=== Required action ===
Retype the data below without altering anything.

=== Stored data ===
---*---
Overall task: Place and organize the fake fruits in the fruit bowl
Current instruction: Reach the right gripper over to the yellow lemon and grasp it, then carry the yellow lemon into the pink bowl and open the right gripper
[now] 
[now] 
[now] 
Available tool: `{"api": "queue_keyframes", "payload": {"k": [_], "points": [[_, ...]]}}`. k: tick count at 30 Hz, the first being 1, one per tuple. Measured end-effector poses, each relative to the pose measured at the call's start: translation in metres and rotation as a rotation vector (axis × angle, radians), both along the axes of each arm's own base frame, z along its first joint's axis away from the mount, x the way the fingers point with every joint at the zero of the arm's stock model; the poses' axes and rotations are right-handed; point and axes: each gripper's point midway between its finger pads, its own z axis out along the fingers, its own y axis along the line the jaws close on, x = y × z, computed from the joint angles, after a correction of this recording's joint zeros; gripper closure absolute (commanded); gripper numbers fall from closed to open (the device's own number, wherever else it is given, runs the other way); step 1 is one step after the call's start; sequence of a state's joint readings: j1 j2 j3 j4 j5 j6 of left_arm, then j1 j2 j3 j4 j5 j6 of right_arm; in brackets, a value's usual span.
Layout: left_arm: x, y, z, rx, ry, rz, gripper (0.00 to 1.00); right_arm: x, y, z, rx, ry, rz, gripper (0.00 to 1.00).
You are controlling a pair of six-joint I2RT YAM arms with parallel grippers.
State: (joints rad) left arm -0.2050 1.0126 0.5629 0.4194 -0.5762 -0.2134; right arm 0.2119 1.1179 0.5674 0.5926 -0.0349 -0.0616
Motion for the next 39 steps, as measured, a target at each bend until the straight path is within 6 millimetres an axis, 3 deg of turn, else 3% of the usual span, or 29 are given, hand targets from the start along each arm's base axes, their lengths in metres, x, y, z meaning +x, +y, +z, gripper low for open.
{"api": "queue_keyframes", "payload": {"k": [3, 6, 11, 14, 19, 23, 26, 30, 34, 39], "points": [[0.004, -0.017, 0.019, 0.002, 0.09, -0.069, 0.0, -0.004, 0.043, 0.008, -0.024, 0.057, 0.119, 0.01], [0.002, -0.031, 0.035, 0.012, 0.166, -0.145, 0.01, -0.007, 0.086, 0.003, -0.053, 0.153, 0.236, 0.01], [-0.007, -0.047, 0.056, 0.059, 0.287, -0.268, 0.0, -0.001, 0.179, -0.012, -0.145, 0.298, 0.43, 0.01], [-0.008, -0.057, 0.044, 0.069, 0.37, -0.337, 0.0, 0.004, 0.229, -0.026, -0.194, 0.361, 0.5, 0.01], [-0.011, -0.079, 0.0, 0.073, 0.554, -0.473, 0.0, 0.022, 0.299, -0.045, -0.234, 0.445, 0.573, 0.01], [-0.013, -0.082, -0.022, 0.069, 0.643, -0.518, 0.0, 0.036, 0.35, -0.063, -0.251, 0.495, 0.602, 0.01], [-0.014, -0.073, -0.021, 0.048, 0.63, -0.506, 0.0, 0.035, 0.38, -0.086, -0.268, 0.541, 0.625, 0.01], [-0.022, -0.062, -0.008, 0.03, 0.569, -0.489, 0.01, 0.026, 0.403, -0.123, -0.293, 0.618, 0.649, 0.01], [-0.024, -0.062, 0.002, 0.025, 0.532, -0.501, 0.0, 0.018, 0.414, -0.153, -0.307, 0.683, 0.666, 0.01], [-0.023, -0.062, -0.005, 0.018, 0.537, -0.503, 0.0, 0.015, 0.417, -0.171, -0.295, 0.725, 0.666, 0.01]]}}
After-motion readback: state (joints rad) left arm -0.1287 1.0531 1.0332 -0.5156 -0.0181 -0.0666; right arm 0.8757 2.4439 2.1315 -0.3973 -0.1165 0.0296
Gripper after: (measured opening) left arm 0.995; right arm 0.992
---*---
=== Written reply ===
Overall task: Place and organize the fake fruits in the fruit bowl
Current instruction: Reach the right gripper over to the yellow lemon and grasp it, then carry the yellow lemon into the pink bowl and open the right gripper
[now] 
[now] 
[now] 
Available tool: `{"api": "queue_keyframes", "payload": {"k": [_], "points": [[_, ...]]}}`. k: tick count at 30 Hz, the first being 1, one per tuple. Measured end-effector poses, each relative to the pose measured at the call's start: translation in metres and rotation as a rotation vector (axis × angle, radians), both along the axes of each arm's own base frame, z along its first joint's axis away from the mount, x the way the fingers point with every joint at the zero of the arm's stock model; the poses' axes and rotations are right-handed; point and axes: each gripper's point midway between its finger pads, its own z axis out along the fingers, its own y axis along the line the jaws close on, x = y × z, computed from the joint angles, after a correction of this recording's joint zeros; gripper closure absolute (commanded); gripper numbers fall from closed to open (the device's own number, wherever else it is given, runs the other way); step 1 is one step after the call's start; sequence of a state's joint readings: j1 j2 j3 j4 j5 j6 of left_arm, then j1 j2 j3 j4 j5 j6 of right_arm; in brackets, a value's usual span.
Layout: left_arm: x, y, z, rx, ry, rz, gripper (0.00 to 1.00); right_arm: x, y, z, rx, ry, rz, gripper (0.00 to 1.00).
You are controlling a pair of six-joint I2RT YAM arms with parallel grippers.
State: (joints rad) left arm -0.2050 1.0126 0.5629 0.4194 -0.5762 -0.2134; right arm 0.2119 1.1179 0.5674 0.5926 -0.0349 -0.0616
Motion for the next 39 steps, as measured, a target at each bend until the straight path is within 6 millimetres an axis, 3 deg of turn, else 3% of the usual span, or 29 are given, hand targets from the start along each arm's base axes, their lengths in metres, x, y, z meaning +x, +y, +z, gripper low for open.
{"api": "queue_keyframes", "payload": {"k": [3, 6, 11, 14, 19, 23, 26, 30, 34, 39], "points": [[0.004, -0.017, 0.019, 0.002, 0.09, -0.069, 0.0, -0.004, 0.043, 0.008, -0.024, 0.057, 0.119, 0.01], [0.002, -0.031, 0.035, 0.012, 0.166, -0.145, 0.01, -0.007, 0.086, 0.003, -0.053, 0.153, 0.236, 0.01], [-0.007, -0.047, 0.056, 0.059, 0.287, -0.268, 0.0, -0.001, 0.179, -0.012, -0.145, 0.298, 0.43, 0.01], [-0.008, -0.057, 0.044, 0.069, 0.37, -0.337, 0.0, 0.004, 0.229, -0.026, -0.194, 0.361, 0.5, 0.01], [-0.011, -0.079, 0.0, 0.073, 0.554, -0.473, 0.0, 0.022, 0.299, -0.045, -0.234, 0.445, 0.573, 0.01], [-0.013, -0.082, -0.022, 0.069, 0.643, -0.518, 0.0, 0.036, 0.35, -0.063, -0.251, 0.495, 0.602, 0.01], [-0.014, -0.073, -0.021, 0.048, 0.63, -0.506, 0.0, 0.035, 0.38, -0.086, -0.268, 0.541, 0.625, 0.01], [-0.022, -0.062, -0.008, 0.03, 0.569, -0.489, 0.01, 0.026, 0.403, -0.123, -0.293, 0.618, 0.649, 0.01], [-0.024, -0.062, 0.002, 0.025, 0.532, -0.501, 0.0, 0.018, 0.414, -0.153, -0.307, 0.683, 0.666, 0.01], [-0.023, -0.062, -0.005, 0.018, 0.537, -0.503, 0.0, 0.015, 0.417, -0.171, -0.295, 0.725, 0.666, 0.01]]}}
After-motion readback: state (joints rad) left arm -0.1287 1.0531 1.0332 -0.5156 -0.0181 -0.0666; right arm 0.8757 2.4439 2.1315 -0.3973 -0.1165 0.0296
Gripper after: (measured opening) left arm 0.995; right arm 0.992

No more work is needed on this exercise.